Skip To Navigation Skip To Content Skip To Footer

    The MGMA renewal portal is experiencing issues and we are currently working on a fix. Please call 877.275.6462 ext. 1888 or email service@mgma.com to renew.

    Insight Article
    Home > Articles > Article
    Kenneth T. Hertz
    Kenneth T. Hertz, FACMPE

    It’s called personal accountability. It’s taking ownership of what results from your behavior, the choices you make and how you act. As I recently learned from a practice, the absence of the group value of personal accountability can be a limiting and destructive factor in a group setting.

    Two similar groups merged about three years ago. The group has weathered several financial issues. Business has grown and new opportunities are available. But it’s not a happy place to work. Significant tension exists among the partners, which the staff senses daily. There is still discussion of “our” group and “their” group throughout the organization. The groups merged, but in reality they didn’t – at least not in how they function.

    Accusations and finger pointing abound. Communication, in whatever form, is reacted to rather than responded to. There are hurt feelings, rumors and a real lack of cohesion toward a single vision for the practice.

    And that’s the big issue. There is no single vision for the practice. Each physician with whom I spoke has a different view of how decisions should be made, where the practice is going, and who should or should not be in charge. The result: no personal accountability by any of the physicians. “He caused it.” “It’s her fault – did you see this text she sent me?” “Do you want to know what somebody told me about …?” No personal accountability whatsoever.

    While this is not easily fixed overnight, practices can take steps to improve the situation – not just symptomatically but by addressing the root cause: lack of personal accountability.

    Work on these areas:

    1. First and foremost, there must be a unified and clearly articulated group vision. Without this as a backdrop, no group can overcome the dysfunction described above.
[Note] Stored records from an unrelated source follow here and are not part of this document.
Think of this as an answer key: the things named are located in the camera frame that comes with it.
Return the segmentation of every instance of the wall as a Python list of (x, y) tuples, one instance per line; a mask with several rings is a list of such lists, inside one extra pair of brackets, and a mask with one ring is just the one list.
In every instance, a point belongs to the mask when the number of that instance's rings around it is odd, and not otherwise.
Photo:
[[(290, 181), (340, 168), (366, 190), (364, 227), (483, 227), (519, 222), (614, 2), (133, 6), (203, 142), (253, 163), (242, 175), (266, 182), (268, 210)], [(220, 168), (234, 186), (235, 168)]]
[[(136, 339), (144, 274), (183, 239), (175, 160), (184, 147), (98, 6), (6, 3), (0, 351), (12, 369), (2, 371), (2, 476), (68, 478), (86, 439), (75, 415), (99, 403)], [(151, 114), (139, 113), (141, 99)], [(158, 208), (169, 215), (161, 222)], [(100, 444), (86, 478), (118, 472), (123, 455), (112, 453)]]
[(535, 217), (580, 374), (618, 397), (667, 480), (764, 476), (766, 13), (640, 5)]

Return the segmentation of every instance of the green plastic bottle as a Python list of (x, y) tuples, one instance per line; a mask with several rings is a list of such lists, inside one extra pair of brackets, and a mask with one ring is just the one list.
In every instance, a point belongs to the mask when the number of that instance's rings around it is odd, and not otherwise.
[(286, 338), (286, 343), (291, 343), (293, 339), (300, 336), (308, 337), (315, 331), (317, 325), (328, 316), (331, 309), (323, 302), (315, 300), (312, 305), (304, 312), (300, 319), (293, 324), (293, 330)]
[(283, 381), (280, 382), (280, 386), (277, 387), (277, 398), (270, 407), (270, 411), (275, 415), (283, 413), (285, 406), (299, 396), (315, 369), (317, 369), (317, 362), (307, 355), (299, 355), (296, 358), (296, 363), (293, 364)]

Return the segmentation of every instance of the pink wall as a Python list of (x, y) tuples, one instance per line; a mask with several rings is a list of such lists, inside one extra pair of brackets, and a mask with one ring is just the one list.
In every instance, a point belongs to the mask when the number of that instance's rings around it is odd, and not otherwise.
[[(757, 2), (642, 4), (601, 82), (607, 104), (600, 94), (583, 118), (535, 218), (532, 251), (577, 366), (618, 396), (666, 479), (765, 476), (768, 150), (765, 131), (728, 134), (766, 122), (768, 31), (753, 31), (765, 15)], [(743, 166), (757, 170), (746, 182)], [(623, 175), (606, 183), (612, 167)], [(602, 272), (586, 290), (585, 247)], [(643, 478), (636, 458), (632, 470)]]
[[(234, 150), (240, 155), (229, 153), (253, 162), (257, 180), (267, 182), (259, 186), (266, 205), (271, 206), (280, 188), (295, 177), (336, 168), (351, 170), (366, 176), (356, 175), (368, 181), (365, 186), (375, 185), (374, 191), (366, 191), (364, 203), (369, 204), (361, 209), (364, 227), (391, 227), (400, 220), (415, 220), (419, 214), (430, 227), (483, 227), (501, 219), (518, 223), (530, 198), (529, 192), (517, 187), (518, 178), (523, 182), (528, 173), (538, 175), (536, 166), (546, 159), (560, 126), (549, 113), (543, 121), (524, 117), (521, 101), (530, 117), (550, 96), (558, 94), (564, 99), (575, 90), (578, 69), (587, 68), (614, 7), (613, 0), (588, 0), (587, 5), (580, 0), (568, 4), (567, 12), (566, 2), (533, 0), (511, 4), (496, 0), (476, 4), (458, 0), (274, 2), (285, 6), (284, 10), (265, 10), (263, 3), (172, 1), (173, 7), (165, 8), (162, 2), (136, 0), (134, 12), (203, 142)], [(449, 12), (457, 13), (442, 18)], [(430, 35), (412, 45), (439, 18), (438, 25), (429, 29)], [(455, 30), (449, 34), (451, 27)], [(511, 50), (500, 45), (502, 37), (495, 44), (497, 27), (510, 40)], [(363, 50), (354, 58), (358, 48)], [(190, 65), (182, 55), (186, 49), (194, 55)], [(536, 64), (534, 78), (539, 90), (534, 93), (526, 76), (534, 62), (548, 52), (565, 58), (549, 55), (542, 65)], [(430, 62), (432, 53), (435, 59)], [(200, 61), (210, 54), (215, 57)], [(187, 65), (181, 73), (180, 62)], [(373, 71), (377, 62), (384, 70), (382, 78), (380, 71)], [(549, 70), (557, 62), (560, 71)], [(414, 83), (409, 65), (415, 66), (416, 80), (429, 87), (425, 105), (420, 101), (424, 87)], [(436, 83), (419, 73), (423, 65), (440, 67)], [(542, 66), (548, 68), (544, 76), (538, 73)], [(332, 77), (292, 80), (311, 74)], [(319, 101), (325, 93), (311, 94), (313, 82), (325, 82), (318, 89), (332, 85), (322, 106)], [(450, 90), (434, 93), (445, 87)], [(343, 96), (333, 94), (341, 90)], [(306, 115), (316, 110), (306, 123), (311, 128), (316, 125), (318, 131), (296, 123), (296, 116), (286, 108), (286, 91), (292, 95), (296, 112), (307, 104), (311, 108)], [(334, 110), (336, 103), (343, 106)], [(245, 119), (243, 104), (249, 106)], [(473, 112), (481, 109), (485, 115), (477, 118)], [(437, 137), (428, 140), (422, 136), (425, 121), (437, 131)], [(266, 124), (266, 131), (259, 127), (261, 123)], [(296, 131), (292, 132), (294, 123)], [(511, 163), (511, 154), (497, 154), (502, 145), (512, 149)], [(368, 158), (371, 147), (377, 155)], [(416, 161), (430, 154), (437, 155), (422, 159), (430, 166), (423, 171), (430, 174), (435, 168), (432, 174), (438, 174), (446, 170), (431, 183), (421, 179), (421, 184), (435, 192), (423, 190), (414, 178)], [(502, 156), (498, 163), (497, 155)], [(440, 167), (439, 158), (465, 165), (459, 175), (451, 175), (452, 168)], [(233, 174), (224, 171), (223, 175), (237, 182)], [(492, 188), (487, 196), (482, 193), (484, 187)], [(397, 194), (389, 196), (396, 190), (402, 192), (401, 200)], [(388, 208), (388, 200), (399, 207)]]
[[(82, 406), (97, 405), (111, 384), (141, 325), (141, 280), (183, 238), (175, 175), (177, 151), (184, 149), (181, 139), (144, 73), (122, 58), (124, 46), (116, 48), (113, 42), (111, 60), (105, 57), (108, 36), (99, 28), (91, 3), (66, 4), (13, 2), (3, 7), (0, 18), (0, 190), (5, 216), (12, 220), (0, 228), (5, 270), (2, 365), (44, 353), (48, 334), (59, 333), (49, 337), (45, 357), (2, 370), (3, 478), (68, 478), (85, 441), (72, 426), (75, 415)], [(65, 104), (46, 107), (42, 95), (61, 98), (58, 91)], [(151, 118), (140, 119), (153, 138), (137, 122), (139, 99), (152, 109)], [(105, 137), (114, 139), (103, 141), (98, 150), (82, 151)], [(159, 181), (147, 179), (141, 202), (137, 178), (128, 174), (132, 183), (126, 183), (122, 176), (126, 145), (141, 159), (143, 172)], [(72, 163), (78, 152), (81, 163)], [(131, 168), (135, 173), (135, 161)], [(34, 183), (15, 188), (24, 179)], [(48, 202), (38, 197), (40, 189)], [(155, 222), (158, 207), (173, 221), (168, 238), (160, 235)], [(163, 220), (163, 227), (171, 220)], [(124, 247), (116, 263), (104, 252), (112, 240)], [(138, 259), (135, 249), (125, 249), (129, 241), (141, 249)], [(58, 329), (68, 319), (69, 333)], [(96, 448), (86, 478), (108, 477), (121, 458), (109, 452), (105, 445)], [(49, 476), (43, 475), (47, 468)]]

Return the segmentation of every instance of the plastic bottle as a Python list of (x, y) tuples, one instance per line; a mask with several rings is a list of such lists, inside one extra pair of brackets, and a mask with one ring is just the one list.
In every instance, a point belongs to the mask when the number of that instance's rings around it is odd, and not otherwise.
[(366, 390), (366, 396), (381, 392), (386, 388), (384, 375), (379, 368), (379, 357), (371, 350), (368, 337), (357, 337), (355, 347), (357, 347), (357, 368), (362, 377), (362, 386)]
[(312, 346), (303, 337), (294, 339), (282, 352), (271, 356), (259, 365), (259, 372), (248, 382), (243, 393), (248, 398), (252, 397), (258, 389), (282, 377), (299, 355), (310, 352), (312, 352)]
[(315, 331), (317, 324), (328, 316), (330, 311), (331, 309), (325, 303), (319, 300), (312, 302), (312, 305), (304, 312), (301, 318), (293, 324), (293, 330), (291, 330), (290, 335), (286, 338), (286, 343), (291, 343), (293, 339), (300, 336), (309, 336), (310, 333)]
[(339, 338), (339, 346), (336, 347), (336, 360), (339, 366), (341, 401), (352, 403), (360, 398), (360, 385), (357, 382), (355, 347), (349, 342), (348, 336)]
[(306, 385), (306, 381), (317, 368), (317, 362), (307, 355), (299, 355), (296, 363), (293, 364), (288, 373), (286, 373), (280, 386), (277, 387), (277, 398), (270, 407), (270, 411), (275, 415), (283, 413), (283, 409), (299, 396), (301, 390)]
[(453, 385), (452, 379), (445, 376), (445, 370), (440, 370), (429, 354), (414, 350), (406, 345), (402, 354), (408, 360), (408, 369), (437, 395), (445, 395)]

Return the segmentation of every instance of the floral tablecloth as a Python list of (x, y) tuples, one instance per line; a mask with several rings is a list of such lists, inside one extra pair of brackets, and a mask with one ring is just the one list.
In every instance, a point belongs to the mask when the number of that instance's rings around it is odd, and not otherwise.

How do you define success? What does it really mean to the group, as a group? Establish the group vision, then determine a mission and values, and develop a strategic plan, and you breath new life into the practice. Add strong physician leadership, close collaboration and cooperation with administration, and there is a foundation for moving forward and realizing success.
    2. Compulsive, transparent communication must exist in all directions: If you want to develop a climate of trust, there must be open, transparent communication. Say what you’ll do, and do it. It’s important to be responsible in communications – responsible for what is said and how it is heard. That’s right – both sides of the equation. It’s often said that the biggest myth about communications is the notion that it actually happened.
    3. How many psychiatrists does it take to change a light bulb? One, but the light bulb has to want to change. The same goes for your group practice. But it’s our role to assist our team in understanding why it’s important to change, how to change, what things look like on the other side of change and what happens if we don’t change. We must help this process along. We must teach, coach, mentor and assist as needed.
    4. Create an environment that supports collaboration and conflict resolution. Address conflicts when they occur. It’s not useful to push them aside and let them fester. Encourage the breakdown of silos between departments and staff through task forces, work teams and other similar structures that support collaboration. In order for the team to be successful and for each person to accept personal accountability, they must feel that they are part of a team operating with honesty, transparency and integrity. All must be aligned toward one vision.
    5. If there is to be personal accountability, there must be organizational honesty and integrity. The team must be able to count on the organization to do what it said it would do, when it said it would do it. And if not, communicate, communicate and communicate. It’s okay if we can’t deliver, but it is not acceptable if we don’t let the team know in advance.

    Personal accountability matters. It is really up to each and every member of the team: physicians, administration, clinical support staff, ancillary staff and office staff. In fact, each of us owns our personal accountability. Shouldn’t we guard, honor and nurture it?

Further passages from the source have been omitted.